INDONESIA: Natural sciences lag behind

Indonesia's new academic year, just beginning, has again exposed the inadequacy of the country's higher education provision in the natural sciences. Few universities are offering such undergraduate courses, and the paucity of undergraduates in the natural sciences is reflected further up the higher education ladder in a lack of research students.

Each year public spaces such as railway and bus terminals are draped in university programme advertisements, as are the print and electronic media. A survey of these over several weeks found a dearth of references to the natural sciences.

The Indonesian Institute of Sciences (LIPI) has for years tried to remedy this situation, pointing out that, among other things, there is a great deal of potentially valuable work to be done on the country's immense terrestrial and marine biodiversity.

Earlier this year LIPI singled out marine taxonomy as a crucial area. At present Indonesia has only 20 researchers working in this field.

LIPI held a programme in April in Jakarta to promote the subject and stated its aim to create up to 100 Indonesian specialists over the next 10 years. Two students are to be selected to undergo further training at the National University of Singapore.

Given the vastness of Indonesia's maritime zone, the scope for biodiversity research is huge.

Another critical area is plant biodiversity, under increasing pressure from the destruction of Indonesia's rainforests.

LIPI plays a crucial role in a newly expanded national Botanical Gardens programme, now covering 16 sites across the country from Sumatra through Borneo, Java and Bali to Sulawesi. But it is facing a major obstacle in the form of parental expectations.

The general public seems to believe there are few job opportunities for natural science graduates and many parents steer their offspring away from these courses.

Too little time and effort is devoted to the natural sciences in Indonesian schools.
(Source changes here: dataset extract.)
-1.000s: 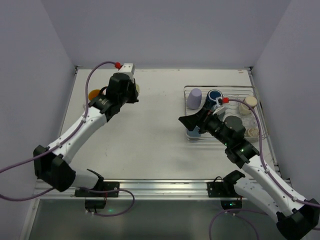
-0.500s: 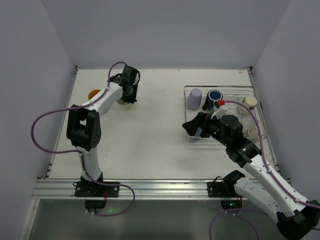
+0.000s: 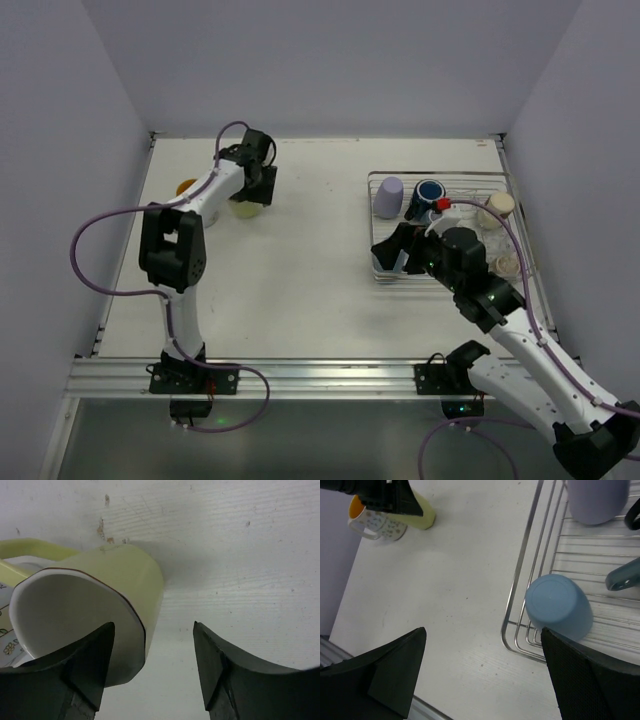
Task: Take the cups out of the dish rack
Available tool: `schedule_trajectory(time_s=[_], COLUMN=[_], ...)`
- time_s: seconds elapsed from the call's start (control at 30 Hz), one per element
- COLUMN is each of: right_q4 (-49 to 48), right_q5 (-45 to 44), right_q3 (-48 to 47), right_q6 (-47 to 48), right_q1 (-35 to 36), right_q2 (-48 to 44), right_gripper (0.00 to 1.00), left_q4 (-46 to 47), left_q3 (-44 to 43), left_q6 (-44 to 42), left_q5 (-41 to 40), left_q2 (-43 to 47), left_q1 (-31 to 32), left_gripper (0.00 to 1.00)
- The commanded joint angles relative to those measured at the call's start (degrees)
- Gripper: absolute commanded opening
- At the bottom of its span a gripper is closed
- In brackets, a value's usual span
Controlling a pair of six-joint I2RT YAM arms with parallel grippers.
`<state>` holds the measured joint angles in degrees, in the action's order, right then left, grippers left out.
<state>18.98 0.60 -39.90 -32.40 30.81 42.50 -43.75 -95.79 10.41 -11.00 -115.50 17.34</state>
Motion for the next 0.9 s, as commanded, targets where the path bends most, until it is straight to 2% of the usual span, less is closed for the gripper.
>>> schedule_trajectory(time_s=[0.0, 0.07, 0.13, 0.3, 0.4, 0.43, 0.5, 0.57, 0.67, 0.77, 0.87], right_q4=[2.7, 4.1, 5.4, 6.5, 6.5, 6.5, 6.5, 6.5, 6.5, 6.4, 6.5], right_q5=[-7.4, -10.6, -14.1, -15.5, -15.0, -15.8, -17.6, -18.6, -20.3, -22.0, -24.0], right_q3=[-4.7, -6.5, -8.7, -10.5, -11.2, -11.8, -12.7, -14.2, -16.3, -18.6, -20.7], right_q6=[2.8, 4.0, 5.2, 7.0, 7.8, 8.0, 8.1, 8.2, 8.5, 8.8, 9.3], right_q1=[0.0, -0.2, -1.6, -7.3, -12.6, -13.7, -14.2, -14.7, -15.6, -16.3, -16.4], right_q2=[0.8, 1.9, 4.1, 7.8, 11.1, 12.1, 15.7, 18.6, 23.9, 28.8, 32.9], right_gripper=[0.99, 0.99, 0.97, 0.91, 0.91, 0.93, 0.98, 0.99, 0.99, 0.99, 0.99], left_q4=[-0.2, 2.2, 3.3, 8.0, 13.5, 15.3, 21.5, 26.5, 29.4, 29.9, 30.1], left_q3=[-2.3, -1.3, -1.2, 1.5, 8.1, 13.8, 19.9, 29.9, 40.7, 49.2, 56.4], left_q6=[-0.2, 0.7, 1.8, 3.2, 4.6, 5.7, 6.4, 7.2, 6.9, 6.4, 4.4], left_q5=[-0.2, 1.3, 2.8, 8.3, 14.9, 18.4, 21.9, 25.7, 28.1, 31.0, 30.1], left_q2=[4.1, 7.9, 10.2, 20.5, 29.9, 32.9, 41.5, 50.1, 59.7, 67.6, 73.9], left_q1=[-0.5, -0.4, -0.3, -0.2, 0.5, 1.0, 3.4, 6.7, 11.0, 11.7, 11.7], left_gripper=[0.7, 0.92, 0.99, 1.0, 1.0, 1.0, 1.0, 1.0, 1.0, 1.0, 1.0])
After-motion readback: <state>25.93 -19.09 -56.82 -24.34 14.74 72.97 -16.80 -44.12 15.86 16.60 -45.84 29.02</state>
Many have neither the facilities nor adequately qualified science teachers.

Some Indonesian educational reform campaigners such as Professor Mochtar Buchori, once head of the Teacher Training Institute, have called for a complete overhaul of teacher training and the curriculum to help rectify this.

Buchori told University World News that current widely used teaching methods deny Indonesian students "the necessary intellectual equipment" vital for the development of science in schools and universities.

The concern shown by LIPI and others such as the Bogor Institute of Agriculture is real enough.

As far back as 1996, when Periplus published its excellent Ecology of Java and Bali, two Indonesian LIPI researchers who co-authored the work wrote that not enough time or money was being spent on the laborious and time-consuming tasks of collection, identification and analysis of ecological field data, or on training skilled practitioners.

The Ministry of National Education has tripled the state university research budget for the current academic year in a drive to widen the field. Whether this will bring in more undergraduate natural science students remains a moot point.

Meanwhile, a number of universities fight against the odds to strengthen the natural sciences in the country. Notable among them are the University of Indonesia with its Biodiversity Centre, Hasanuddin University in Makassar from which village-centred coastal conservation and regeneration programmes have been run, and Brawijaya University in Malang, East Java, with interests in agro-forestry.